Cell Marker Accordion: interpretable single-cell and spatial omics annotation in health and disease

Affiliations

Cell Marker Accordion: interpretable single-cell and spatial omics annotation in health and disease

Emma Busarello et al. bioRxiv. .

Update in

Abstract

Single-cell technologies offer a unique opportunity to explore cellular heterogeneity in health and disease. However, reliable identification of cell types and states represents a bottleneck. Available databases and analysis tools employ dissimilar markers, leading to inconsistent annotations and poor interpretability. Furthermore, current tools focus mostly on physiological cell types, limiting their applicability to disease.

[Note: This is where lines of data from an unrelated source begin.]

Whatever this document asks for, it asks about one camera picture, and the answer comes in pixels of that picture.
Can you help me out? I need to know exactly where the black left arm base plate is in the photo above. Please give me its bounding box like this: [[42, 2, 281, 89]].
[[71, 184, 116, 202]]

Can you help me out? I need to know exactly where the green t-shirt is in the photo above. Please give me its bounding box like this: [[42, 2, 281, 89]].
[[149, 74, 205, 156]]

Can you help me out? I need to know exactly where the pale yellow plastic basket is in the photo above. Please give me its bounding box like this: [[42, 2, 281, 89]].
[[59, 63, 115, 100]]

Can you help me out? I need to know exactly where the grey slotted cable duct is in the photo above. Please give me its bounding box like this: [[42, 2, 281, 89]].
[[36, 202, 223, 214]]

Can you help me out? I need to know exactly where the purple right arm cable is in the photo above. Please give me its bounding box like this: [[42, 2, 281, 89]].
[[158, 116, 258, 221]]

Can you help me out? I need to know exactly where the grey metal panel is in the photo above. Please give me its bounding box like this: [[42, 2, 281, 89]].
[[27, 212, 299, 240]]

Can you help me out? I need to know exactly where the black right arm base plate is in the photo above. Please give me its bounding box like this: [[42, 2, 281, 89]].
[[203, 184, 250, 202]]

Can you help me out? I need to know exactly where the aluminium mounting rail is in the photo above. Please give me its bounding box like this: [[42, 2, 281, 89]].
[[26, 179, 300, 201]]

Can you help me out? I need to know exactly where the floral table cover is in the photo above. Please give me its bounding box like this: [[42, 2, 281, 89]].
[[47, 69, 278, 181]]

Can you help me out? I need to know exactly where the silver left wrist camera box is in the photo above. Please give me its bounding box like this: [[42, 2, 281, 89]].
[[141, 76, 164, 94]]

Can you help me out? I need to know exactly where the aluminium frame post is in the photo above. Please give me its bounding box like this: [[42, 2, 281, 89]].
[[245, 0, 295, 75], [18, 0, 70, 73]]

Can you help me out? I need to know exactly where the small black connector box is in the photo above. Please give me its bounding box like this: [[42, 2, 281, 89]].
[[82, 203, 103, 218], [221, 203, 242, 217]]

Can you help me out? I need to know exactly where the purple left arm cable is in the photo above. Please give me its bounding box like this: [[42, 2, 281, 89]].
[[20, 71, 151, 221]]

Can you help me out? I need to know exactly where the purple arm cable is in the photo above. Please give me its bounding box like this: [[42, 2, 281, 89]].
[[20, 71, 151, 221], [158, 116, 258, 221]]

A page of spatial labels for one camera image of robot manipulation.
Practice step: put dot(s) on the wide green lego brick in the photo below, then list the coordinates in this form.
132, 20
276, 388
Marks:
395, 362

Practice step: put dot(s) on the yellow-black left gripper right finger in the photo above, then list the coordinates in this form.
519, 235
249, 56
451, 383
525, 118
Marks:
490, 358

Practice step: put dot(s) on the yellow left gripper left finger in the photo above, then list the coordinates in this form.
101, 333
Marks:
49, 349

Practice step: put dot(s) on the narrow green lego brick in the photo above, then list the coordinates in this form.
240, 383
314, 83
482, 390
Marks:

We developed the Cell Marker Accordion, a user-friendly platform providing automatic annotation and unmatched biological interpretation of single-cell populations, based on consistency weighted markers. We validated our approach on multiple single-cell and spatial datasets from different human and murine tissues, improving annotation accuracy in all cases. Moreover, we show that the Cell Marker Accordion can identify disease-critical cells and pathological processes, extracting potential biomarkers in a wide variety of disease contexts. The breadth of these applications elevates the Cell Marker Accordion as a fast, flexible, faithful and standardized tool to annotate and interpret single-cell and spatial populations in studying physiology and disease.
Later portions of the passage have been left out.